Ülkemiz için Dünya Bankası verilerine göre 2020 yılı itibarıyla kişi başına düşen milli gelir düzeyi 8538 dolar olup bu rakamla ülkemiz dünya sıralamasında 192 ülke arasında 74. sırada yer almaktadır. Yine 2020 yılı verilerine göre Türkiye’nin gayri safi yurtiçi hasılası (GSYH) 717 milyar dolar olarak gerçekleşmiştir. Türkiye G-20 ülkeleri arasında olup dünyanın en büyük yirmi ekonomisinden biridir. Aslında sadece yukarıda vermiş olduğum veriler göz önüne alındığında bile Türkiye’deki gelir adaletsizliği açık bir şekilde görülmektedir. Türkiye neden dünyanın en büyük yirmi ekonomisinden birine sahipken gelir dağlımı sıralamasında 74. sırada yer almaktadır?
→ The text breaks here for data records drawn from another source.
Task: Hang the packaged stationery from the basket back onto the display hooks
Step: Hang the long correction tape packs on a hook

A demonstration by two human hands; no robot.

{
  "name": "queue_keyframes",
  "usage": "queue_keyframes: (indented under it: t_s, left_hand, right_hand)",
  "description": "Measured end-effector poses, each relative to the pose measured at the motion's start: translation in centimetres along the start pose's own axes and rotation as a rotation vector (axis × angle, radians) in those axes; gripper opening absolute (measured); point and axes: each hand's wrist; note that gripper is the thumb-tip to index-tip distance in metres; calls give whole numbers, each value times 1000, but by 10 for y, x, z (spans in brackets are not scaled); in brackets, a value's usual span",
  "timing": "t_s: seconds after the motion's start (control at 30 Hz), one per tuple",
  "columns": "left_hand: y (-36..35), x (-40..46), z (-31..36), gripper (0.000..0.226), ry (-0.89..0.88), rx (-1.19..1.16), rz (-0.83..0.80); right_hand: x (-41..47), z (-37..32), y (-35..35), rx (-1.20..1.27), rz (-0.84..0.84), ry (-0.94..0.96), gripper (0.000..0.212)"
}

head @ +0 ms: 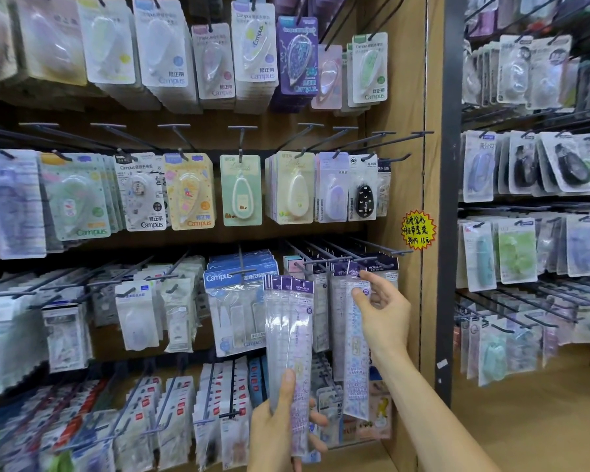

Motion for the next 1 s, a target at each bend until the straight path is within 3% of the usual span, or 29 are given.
queue_keyframes:
  t_s: [0.3, 0.53, 0.6, 0.7, 0.8, 0.9, 1.0]
  left_hand:
    - [0, -2, 5, 76, -32, 31, -34]
    - [-1, -5, 9, 68, -47, 116, -77]
    - [-2, -4, 7, 61, -59, 119, -72]
    - [-5, -2, 3, 51, -87, 99, -53]
    - [-13, 0, -2, 45, -81, 55, -58]
    - [-19, 0, -3, 50, -64, 48, -58]
    - [-17, 4, -6, 66, -26, 83, -71]
  right_hand:
    - [-6, 4, 5, -201, 7, 22, 41]
    - [24, 11, -17, -288, -138, -170, 47]
    - [18, 13, -16, -321, -71, -131, 40]
    - [-11, 5, -7, -164, 63, -89, 28]
    - [-30, -1, -7, 120, 10, -243, 26]
    - [-32, 1, -7, 255, 49, -276, 38]
    - [-26, -4, -2, 275, 95, -233, 29]
Point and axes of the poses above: each hand's wrist, its own x-axis towards the middle knuckle, its own y-axis out of the back of the hand, z = x × y, and after that the axes turned 1 degree about y, right-handed
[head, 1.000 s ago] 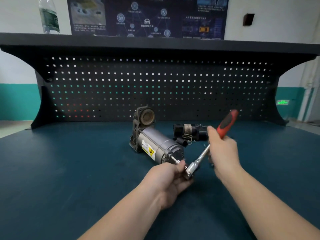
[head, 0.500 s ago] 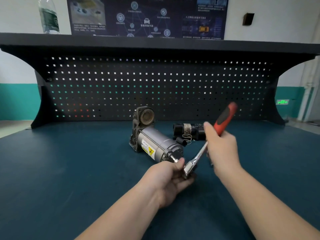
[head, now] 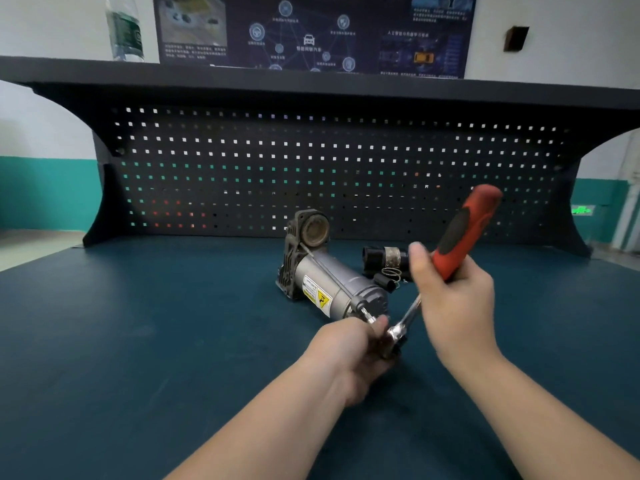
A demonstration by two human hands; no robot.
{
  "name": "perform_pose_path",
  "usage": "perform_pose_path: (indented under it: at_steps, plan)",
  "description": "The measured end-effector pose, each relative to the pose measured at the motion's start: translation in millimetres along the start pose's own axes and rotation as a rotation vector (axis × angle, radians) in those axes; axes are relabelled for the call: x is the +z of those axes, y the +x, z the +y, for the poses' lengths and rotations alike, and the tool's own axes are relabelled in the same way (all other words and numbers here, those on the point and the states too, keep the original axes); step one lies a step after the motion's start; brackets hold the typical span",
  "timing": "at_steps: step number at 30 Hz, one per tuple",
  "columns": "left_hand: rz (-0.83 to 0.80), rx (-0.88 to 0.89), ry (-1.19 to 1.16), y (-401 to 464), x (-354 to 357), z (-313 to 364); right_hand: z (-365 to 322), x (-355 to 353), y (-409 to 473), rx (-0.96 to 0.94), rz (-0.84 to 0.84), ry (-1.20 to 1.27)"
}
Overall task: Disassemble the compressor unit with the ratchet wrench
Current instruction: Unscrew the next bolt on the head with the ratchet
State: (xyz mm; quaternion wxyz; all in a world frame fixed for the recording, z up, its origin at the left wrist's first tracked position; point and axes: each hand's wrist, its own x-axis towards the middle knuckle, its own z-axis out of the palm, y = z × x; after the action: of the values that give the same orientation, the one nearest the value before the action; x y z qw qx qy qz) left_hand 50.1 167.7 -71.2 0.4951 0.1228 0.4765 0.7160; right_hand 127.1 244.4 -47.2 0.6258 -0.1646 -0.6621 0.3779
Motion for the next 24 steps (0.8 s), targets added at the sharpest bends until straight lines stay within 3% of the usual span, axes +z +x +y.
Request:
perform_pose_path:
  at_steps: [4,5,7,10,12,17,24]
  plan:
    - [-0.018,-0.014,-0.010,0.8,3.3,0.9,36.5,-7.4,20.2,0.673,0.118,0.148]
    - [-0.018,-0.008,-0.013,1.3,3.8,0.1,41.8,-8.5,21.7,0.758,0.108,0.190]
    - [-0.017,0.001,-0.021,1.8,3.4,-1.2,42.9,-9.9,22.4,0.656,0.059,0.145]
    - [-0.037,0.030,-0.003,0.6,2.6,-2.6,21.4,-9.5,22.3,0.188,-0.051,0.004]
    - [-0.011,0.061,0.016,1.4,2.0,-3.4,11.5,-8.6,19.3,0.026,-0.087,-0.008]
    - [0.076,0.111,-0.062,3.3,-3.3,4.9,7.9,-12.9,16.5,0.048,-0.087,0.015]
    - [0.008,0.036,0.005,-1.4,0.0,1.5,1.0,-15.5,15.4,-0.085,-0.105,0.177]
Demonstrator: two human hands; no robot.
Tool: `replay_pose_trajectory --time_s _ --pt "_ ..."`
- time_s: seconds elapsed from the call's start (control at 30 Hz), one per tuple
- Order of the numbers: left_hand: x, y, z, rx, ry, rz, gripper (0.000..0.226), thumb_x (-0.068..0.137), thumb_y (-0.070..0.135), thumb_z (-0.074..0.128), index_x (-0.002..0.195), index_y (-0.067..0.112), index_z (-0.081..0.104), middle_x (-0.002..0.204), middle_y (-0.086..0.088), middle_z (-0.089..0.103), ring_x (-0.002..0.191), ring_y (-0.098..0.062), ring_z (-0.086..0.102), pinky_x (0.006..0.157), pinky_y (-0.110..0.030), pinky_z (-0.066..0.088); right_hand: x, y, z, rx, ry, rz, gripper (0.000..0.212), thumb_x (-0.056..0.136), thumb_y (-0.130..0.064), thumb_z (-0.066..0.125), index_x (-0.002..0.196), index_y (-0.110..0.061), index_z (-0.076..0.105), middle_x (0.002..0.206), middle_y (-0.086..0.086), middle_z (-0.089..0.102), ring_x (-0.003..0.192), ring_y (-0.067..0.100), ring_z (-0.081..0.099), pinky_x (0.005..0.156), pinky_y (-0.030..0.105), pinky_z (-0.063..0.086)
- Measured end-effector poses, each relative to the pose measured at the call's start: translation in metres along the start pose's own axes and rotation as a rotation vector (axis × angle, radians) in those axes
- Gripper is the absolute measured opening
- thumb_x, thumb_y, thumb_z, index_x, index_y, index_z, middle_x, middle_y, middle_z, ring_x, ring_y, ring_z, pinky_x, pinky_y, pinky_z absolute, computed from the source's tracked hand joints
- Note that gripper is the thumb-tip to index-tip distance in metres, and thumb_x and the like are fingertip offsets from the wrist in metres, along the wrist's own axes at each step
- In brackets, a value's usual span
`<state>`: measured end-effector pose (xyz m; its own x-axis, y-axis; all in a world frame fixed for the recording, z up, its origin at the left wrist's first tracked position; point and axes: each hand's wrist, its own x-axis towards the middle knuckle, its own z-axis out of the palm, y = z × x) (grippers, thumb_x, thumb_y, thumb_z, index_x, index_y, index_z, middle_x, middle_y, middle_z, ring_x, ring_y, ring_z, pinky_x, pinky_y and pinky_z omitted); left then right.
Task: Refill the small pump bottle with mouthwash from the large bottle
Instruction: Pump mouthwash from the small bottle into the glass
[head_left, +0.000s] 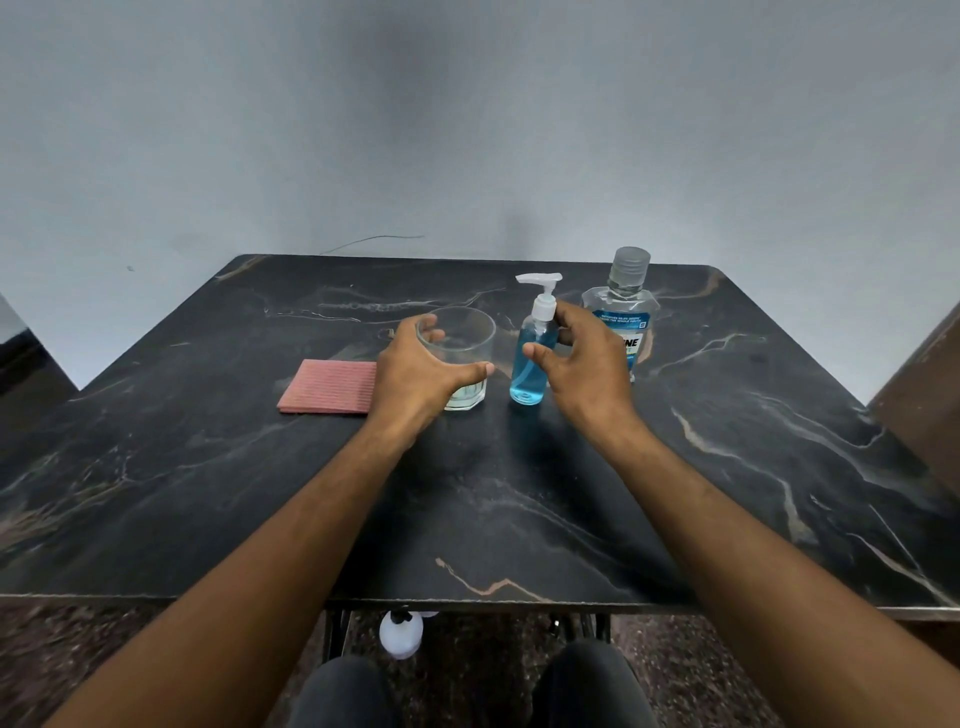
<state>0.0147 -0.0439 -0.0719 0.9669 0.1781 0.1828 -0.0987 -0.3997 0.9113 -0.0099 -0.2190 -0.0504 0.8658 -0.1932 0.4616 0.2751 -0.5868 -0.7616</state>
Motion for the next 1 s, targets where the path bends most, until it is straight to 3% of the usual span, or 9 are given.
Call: replay_pose_trajectory --time_s 0.2,0.63,1.0 --pt "0.003 -0.003 -0.005 0.013 0.014 -0.009 0.097 0.058 0.040 0.098 0.141 0.021 0.050 0.128 0.006 0.064 0.117 -0.014 0.062 0.101 -0.037 0.053 0.000 -0.002 0.011 -0.057 0.006 -0.019 0.036 0.085 -0.010 0.076 0.119 -0.016 0.065 0.101 -0.010 0.058 0.096 0.008 0.057 0.085 0.021 0.047" --pt "-0.001 -0.001 -0.008 0.016 -0.010 -0.002 0.098 0.060 0.042 0.096 0.143 0.021 0.048 0.133 0.005 0.063 0.120 -0.015 0.061 0.101 -0.038 0.054 0.004 0.002 0.021 -0.136 0.012 -0.060 0.042 0.086 -0.013 0.075 0.125 -0.016 0.062 0.114 0.001 0.064 0.101 0.008 0.053 0.092 0.028 0.049" --pt "-0.002 -0.002 -0.008 0.016 -0.030 -0.014 0.099 0.061 0.045 0.095 0.143 0.025 0.045 0.133 0.006 0.061 0.119 -0.014 0.061 0.096 -0.030 0.052 0.002 0.005 0.022 -0.174 -0.005 -0.077 0.041 0.085 -0.017 0.076 0.123 -0.017 0.061 0.115 0.003 0.064 0.101 0.011 0.055 0.087 0.023 0.043"
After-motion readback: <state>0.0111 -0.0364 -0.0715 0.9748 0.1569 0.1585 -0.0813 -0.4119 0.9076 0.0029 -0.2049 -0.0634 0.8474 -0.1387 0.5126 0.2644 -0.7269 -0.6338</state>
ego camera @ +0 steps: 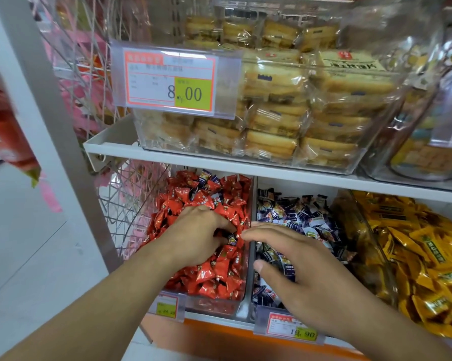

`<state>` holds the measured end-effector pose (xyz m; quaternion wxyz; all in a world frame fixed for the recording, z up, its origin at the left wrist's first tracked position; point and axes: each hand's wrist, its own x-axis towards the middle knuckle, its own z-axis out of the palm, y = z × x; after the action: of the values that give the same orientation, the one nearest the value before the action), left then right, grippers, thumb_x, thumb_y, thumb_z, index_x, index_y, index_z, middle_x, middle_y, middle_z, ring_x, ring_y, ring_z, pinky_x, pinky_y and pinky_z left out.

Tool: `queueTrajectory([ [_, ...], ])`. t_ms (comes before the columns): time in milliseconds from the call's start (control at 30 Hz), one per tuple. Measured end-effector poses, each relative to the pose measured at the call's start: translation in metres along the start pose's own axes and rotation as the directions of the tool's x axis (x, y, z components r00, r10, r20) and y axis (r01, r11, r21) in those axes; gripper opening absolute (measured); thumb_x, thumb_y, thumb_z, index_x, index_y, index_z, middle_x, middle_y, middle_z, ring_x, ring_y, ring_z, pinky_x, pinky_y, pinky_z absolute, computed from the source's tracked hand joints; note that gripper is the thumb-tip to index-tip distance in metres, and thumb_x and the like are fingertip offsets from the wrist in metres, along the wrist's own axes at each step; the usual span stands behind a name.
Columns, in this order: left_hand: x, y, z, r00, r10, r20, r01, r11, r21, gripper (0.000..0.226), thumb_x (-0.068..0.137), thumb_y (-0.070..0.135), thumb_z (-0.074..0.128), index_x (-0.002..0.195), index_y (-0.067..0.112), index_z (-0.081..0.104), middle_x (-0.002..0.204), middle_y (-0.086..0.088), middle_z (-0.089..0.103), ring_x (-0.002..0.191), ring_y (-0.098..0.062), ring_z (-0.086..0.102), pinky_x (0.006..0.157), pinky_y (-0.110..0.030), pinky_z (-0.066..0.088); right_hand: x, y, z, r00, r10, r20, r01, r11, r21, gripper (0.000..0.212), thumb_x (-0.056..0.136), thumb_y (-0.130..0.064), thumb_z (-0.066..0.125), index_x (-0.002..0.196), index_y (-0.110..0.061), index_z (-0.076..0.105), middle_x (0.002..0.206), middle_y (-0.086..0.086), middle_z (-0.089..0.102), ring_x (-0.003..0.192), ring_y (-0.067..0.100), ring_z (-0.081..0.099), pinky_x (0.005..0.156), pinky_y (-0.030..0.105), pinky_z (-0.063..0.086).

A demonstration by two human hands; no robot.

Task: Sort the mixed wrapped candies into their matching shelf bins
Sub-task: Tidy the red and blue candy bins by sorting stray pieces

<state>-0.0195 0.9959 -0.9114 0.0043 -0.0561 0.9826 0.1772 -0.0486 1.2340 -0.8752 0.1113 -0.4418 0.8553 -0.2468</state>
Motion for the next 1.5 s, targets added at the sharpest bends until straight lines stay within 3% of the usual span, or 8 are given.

Türkiye’de gelir dağılımı paylaşımında hem aynı coğrafyada yaşayan bireyler arasında hem de farklı coğrafyalarda yaşayan bireyler arasında uçurumlar bulunmaktadır. 2019 yılı verilerine göre Türkiye’nin en büyük 3 metropolü olan İstanbul, Ankara ve İzmir toplam ülke GSYH’nin yaklaşık %46’sını oluşturmaktadır. Yine İstanbul’un kişi başı GSYH rakamı ile Van, Şanlıurfa ve Ağrı gibi illerin kişi başı GSYH arasında yaklaşık beş kat fark bulunmaktadır. 2017 yılı verilerine göre ise de İstanbul’un yıllık hane halkı gelir düzeyi en yüksek ilçesi Beşiktaş ile (126 bin TL) en düşük ilçesi olan Arnavutköy (26 bin TL) arasında yaklaşık yine beş kat fark bulunmaktadır. 2020 yılı Türkiye İstatistik Kurumu (TÜİK) verilerine göre Türkiye’de en yüksek gelire sahip yüzde 20’lik grubun toplam milli gelirden aldığı pay yüzde 47.5 iken, en düşük gelire sahip yüzde 20’lik grubun aldığı pay ise yüzde 5.9 olarak göze batmaktadır. Toplumun sosyal katmanları arasında gelir dağılımı konusunda denge gittikçe bozulmaktadır. İsviçre bankası Credit Suisse verilerine göre 2020 yılında Türkiye’de dolar milyoneri sayısı 2019 yılına göre 21 bin kişi artarak 115 bin 423’e yükselmiştir. Aynı kurumun açıkladığı bir başka çarpıcı veri ise Türkiye’deki en zengin yüzde 1’lik kesimin toplam milli servetin yüzde 42.8’ne sahip olmasıdır. Görünen o ki Türk toplumunun büyük kısmı çalışıp üretirken gelir pastasından büyük payı toplumun çok azınlıktaki bir kısmı almakta, gelir paylaşımı tabana yayılmamaktadır.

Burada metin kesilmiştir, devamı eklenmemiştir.